Why am I still single?”
How many times have you asked yourself that question? How many times have you found yourself sitting on your bed watching an old episode of Bones while stuffing Oreos into your mouth and wondering why you’re alone?
Oh, is that just me? OK, then.
Or, how about when you’re sitting on campus and you run into your crush? Only he’s not alone — he’s with some chick who wears light-wash bell-bottomed jeans with running sneakers? Really? She’s the one with the boyfriend?
After all, if Honey Boo Boo’s mom could somehow find lasting love, what the hell is the matter with you?
Well, what have we learned in the last three months, “Lovegame” readers? I’ve tried to teach you the ins and outs of hooking up with friends, one night stands, heartbreaking rejection, flirtatious texting and more, and yet it feels like it hasn’t been enough. You’re still single, so where do we go from here?
Let’s break it down. If you’re still single (and looking), then it could be because of a multitude of reasons: A) You want it too much, B) Your past relationships have ruined you, C) You flirt horribly or D) You can’t see what’s in front of you.
We’ll start with A. And as we start, we’re going to make a promise to be honest with each other and with ourselves: We want it too much. We want the fireworks, we want the butterflies and we want the late-night cuddle sessions. Every time we see our best friend change their profile picture to a photo of them with their beau ice-skating, you want to punch them in the face — and then promptly cry to yourself because you want that so badly.
You need to take a chill pill here, kiddos. Stop wasting your time thinking about hypotheticals, lusting after those who don’t lust after you and embarrassing yourself to get attention when you’re at parties. Take a step back, live your life and let love come to you.

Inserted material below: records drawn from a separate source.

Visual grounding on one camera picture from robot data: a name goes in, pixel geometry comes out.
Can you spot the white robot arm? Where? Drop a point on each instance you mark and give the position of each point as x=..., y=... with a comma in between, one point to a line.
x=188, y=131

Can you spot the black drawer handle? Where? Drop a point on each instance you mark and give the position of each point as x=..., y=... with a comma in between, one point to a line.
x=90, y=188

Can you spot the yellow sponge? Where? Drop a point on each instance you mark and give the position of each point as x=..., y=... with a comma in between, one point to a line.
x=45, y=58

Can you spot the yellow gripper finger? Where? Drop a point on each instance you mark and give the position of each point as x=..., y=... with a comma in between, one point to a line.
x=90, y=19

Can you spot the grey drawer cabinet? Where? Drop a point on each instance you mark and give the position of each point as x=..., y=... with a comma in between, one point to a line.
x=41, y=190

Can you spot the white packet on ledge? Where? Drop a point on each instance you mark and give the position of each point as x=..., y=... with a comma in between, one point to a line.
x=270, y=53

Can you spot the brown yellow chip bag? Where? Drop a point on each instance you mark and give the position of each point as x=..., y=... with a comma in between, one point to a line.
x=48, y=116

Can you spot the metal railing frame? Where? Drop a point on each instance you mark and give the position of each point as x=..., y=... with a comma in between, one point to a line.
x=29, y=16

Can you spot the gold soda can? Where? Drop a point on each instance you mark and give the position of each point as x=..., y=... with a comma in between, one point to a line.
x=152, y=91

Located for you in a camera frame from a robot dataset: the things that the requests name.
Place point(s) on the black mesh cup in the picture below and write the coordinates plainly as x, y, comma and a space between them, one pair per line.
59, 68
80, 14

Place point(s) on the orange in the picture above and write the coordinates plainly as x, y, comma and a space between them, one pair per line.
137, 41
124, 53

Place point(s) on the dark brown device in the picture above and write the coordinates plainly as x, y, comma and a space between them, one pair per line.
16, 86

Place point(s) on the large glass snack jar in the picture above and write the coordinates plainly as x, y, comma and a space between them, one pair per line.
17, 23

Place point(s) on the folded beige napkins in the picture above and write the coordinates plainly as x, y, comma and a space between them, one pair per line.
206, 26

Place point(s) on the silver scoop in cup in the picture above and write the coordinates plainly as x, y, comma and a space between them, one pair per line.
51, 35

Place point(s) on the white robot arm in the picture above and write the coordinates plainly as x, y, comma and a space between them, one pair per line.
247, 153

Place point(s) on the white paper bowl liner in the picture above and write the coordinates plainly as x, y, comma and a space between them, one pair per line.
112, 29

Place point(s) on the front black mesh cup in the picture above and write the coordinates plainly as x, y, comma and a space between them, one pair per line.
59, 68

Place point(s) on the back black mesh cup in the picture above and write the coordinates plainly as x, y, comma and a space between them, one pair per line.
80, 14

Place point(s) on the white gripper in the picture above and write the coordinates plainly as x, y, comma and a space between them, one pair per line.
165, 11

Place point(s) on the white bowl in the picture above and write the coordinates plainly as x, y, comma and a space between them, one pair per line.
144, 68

I know this might be hard, especially if you’ve had particularly crappy relationships in the past, which brings us to B. Toxic situations have a penchant for completely ruining our visions of love for the future, and we need to detox ourselves of that poison. Get that image of that loser ex-boyfriend or your crazy ex-girlfriend out of your head. Forget about the one who got away.
You need to wash yourselves of the past to move on. If you keep bringing the darkness back into your life, you’re just sabotaging yourself. Every hookup and relationship is different, and you have to treat it as such.
But let’s be real here: if you’ve been in toxic hookup situations and relationships, chances are your flirting skills have taken a hard hit. I have a friend who was in a relationship for years before calling it quits this semester, and their flirting skills — or lack thereof — certainly reflect that. People ask me how to flirt and honestly, there’s no one true answer. Sure you can be a cute texter and say all the right things, but nothing can fake true chemistry.
When it’s right, you’ll suddenly turn into Casanova, trust me. You don’t need to force anything, or else your inadequacies will be cast into the open. Be yourself, and you’ll attract the right person. And unless you’re planning on murdering someone, no rules (even mine) apply in the dating game. I’m just a 20-year-old girl. You could follow my advice to the T, or you could be out there in world, living your life.
Which brings us to point D. Look around. Are you sure your potential beau isn’t right in front of you? You might be so busy that you’re shutting yourself off from the person you’re meant to be with. Open your eyes to new types of people. If you only like to date athletes (good luck with that one) then try saying yes to a date with that cutie from your science lecture. Don’t have expectations, and don’t have a checklist of qualities that you want your love to have.
But to be perfectly honest, you’re probably still single because it’s just not your time yet. As hackneyed as it might sound, I truly do believe that we all have soul mates out there waiting for us. And when the time is right, we’ll run into them. People often ask me when you know that this is “it,” and I always respond, “You just know.” You feel a jolt in your bones every time they accidentally brush up against you. You fall asleep to dreams about their eyes. The sound of their voice makes your heart do somersaults in your chest. You can’t get them out of your head even though you’ve spent months convincing yourself that you don’t need them.
Now that’s something that you can’t force. That sort of attraction and love is something that you can’t rush. It’s something that you can’t seek. You’re single because you’re supposed to be single right now. You’re single because it’s not your time yet.
Accept that fact and you will feel a weight lifted off of your shoulders. Be happy with yourself, be happy with who you are and start to live in the present. Don’t waste your remaining days here crying over your hypothetical soulmate. You two will find each other, but in the mean time, have a little fun. Go to a random party. Say yes to every date you get asked out on (come on, a free meal is so worth awful conversation). Open your heart and open your mind to a world of possibility.
Keep your chin up. Even though I might not know you, I know that you are a fabulous, strong, beautiful, funny, smart person. And someone else will see that someday.
One day you’ll be like all those other sickening couples. One day you’ll get someone to give you a massage after a long day of class. One day you’ll have someone who’ll make you cookies. One day.
Sheridan Watson is a junior majoring in critical studies. Her column “Lovegame” ran Thursdays.